Supplied data:
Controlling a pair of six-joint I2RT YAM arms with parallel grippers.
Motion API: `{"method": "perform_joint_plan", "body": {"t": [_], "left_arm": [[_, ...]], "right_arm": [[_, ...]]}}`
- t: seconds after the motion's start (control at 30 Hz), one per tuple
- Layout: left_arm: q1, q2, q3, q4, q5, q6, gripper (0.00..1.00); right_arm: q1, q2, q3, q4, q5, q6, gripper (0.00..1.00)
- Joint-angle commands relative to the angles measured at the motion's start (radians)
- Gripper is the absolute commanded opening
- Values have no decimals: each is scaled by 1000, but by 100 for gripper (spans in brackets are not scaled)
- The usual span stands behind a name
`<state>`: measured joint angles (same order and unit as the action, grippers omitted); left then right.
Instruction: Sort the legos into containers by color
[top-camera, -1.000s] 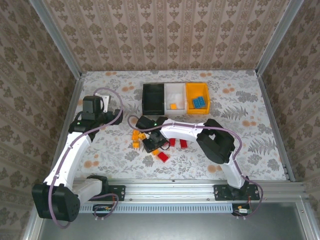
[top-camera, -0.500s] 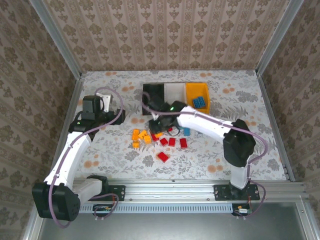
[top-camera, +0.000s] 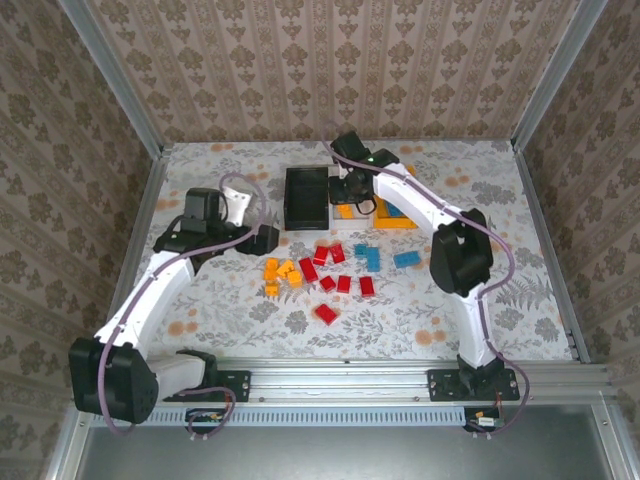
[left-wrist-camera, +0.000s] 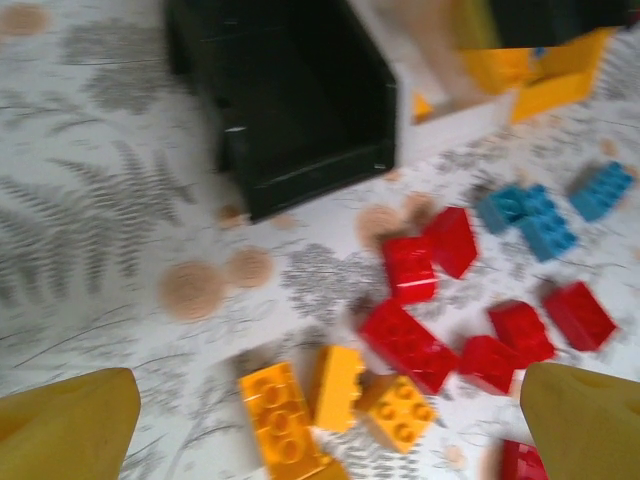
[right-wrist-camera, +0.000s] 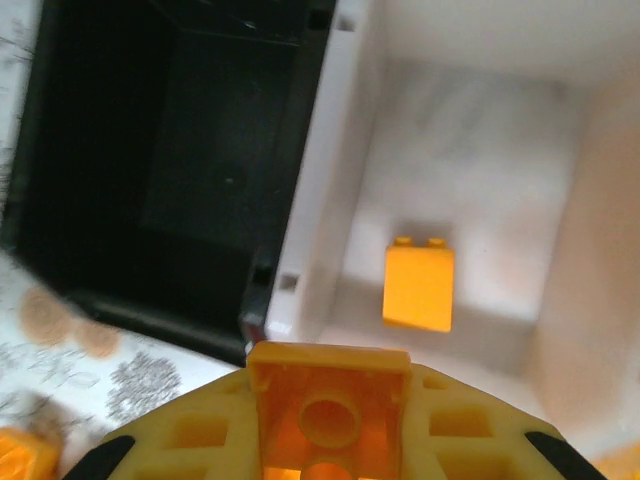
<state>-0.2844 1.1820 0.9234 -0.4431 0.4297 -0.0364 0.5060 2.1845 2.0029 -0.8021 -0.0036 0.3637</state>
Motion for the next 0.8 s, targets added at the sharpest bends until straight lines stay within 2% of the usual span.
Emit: {"method": "perform_joint_plan", "body": {"t": [0.0, 0.1, 0.23, 0.33, 0.5, 0.67, 0.77], "left_arm": [[-35, 8, 26, 28, 165, 36, 100], [-64, 17, 24, 31, 198, 44, 100], [-73, 35, 32, 15, 192, 51, 100], [-73, 39, 34, 17, 195, 51, 100], [-73, 31, 36, 8, 186, 52, 100], [-78, 60, 74, -98, 48, 55, 98], [-89, 124, 134, -207, -87, 19, 94]], "right_arm": [[-11, 74, 104, -74, 24, -28, 27], [-27, 123, 157, -88, 23, -20, 33], [-35, 131, 175, -85, 15, -15, 51], [-36, 104, 172, -86, 19, -20, 55], [-35, 7, 101, -67, 4, -20, 56], [-22, -152, -81, -2, -56, 26, 56], [16, -241, -210, 36, -89, 46, 56]]}}
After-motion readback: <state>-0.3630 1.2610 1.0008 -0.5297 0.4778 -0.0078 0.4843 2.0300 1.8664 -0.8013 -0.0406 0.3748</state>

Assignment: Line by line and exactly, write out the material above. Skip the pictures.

Answer for the task:
Controlling a pair of six-joint I2RT YAM arms with parallel grippers.
Motion API: `{"method": "perform_joint_plan", "body": {"t": [_], "left_arm": [[_, ...]], "right_arm": [[_, ...]]}}`
- t: seconds after the motion's start (control at 30 Hz), one per tuple
- Layout: left_arm: q1, q2, q3, q4, q5, q6, gripper (0.00..1.00); right_arm: q1, q2, q3, q4, q5, q6, gripper (0.00..1.00)
- Joint-angle commands relative to the angles measured at the motion's start (radians)
- Gripper is the absolute commanded opening
- Values have no decimals: each is scaled by 1000, but by 100 for gripper (spans in brackets are not scaled)
- The usual span stands behind a name
`<state>`: measured joint angles (same order and unit as the action, grippers omitted); left then right.
Instruction: Sort the legos into containers by color
[top-camera, -1.000s] 
[top-camera, -0.500s] 
[top-camera, +0.000s] 
[left-wrist-camera, +0.000s] 
[right-wrist-camera, +0.000s] 
<state>-0.2844 1.1820 0.9234 -0.4431 0.4297 -0.0364 0.5060 2.1845 2.0029 -0.8021 -0.0036 0.3637</state>
Motion for the next 0.8 s, targets added at the sharpest bends until straight lines stay within 2% of the usual span.
Emit: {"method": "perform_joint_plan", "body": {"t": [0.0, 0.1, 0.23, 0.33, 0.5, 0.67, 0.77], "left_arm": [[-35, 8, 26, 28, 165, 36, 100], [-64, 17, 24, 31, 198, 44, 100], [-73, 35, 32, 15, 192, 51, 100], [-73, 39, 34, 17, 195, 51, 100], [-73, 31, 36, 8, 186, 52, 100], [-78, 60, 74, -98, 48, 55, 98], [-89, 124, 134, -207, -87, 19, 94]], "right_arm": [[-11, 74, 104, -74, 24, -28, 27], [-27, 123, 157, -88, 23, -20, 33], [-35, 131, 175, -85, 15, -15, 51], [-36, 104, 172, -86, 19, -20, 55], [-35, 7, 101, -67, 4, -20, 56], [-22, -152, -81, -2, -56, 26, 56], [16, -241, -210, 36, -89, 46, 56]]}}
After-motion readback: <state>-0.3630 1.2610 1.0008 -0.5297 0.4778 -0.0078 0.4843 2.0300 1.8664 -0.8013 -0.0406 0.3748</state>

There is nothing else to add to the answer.